I think it is because of this line: /home/local/CORP/aiani/anaconda3/envs/mingpt_sean_naren/lib/python3.7/site-packages/pytorch_lightning/strategies/deepspeed.py
deepspeed.checkpointing.configure(
mpu_=None,
Why None?
mpu: “An object that implements the following methods get_model_parallel_rank/group/world_size, and get_data_parallel_rank/group/world_size”

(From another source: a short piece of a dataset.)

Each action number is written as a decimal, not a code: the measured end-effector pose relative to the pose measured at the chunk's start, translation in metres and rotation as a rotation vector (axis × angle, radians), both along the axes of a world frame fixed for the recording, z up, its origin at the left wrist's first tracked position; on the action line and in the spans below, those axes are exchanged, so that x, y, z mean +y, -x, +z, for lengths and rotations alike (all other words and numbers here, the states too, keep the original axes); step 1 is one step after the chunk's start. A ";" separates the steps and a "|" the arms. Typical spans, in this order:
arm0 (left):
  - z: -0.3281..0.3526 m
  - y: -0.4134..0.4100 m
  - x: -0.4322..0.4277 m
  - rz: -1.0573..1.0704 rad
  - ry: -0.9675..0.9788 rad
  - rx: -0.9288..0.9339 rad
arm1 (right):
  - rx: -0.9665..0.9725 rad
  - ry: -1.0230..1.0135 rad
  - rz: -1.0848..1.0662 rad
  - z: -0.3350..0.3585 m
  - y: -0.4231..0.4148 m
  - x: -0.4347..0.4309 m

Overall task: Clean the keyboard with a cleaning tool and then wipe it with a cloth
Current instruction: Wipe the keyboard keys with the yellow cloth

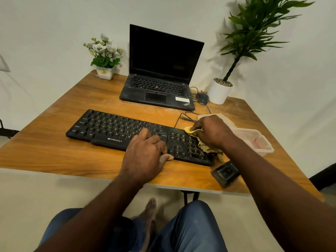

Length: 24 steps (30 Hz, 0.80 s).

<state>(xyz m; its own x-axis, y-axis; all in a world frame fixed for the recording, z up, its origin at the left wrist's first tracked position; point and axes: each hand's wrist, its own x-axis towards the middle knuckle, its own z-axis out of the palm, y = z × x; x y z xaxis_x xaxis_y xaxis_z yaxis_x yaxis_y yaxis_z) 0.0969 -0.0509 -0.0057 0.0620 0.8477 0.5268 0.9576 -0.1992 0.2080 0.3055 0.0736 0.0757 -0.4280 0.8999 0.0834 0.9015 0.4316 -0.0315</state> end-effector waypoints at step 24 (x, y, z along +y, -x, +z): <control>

See Megatron implementation, it passes an mpu object:

github.com

microsoft/Megatron-DeepSpeed/blob/1f640c00c115eee9cd8515db80f8c92a4c24e9ca/megatron/initialize.py#L174


      
          Since they are used in places outside of activation checkpointing,
          we overwrite them to maintain consistency.
          This must be called before all the calls to mpu.model_parallel_cuda_manual_seed
          '''
          num_layers = args.num_layers // args.checkpoint_num_layers
          num_layers = num_layers if args.num_layers % args.checkpoint_num_layers == 0 else num_layers + 1
          if args.split_transformers:
              num_layers *= 2
          
          
deepspeed.checkpointing.configure(
              mpu,
              partition_activations=args.partition_activations,
              contiguous_checkpointing=args.contigious_checkpointing,
              num_checkpoints=num_layers,
              checkpoint_in_cpu=args.checkpoint_in_cpu,
              synchronize=args.synchronize_each_layer,
              profile=args.profile_backward)
          
          
mpu.checkpoint = deepspeed.checkpointing.checkpoint
          mpu.get_cuda_rng_tracker = deepspeed.checkpointing.get_cuda_rng_tracker
          mpu.model_parallel_cuda_manual_seed = deepspeed.checkpointing.model_parallel_cuda_manual_seed

I’d really appreciate some help here, guys! Thanks!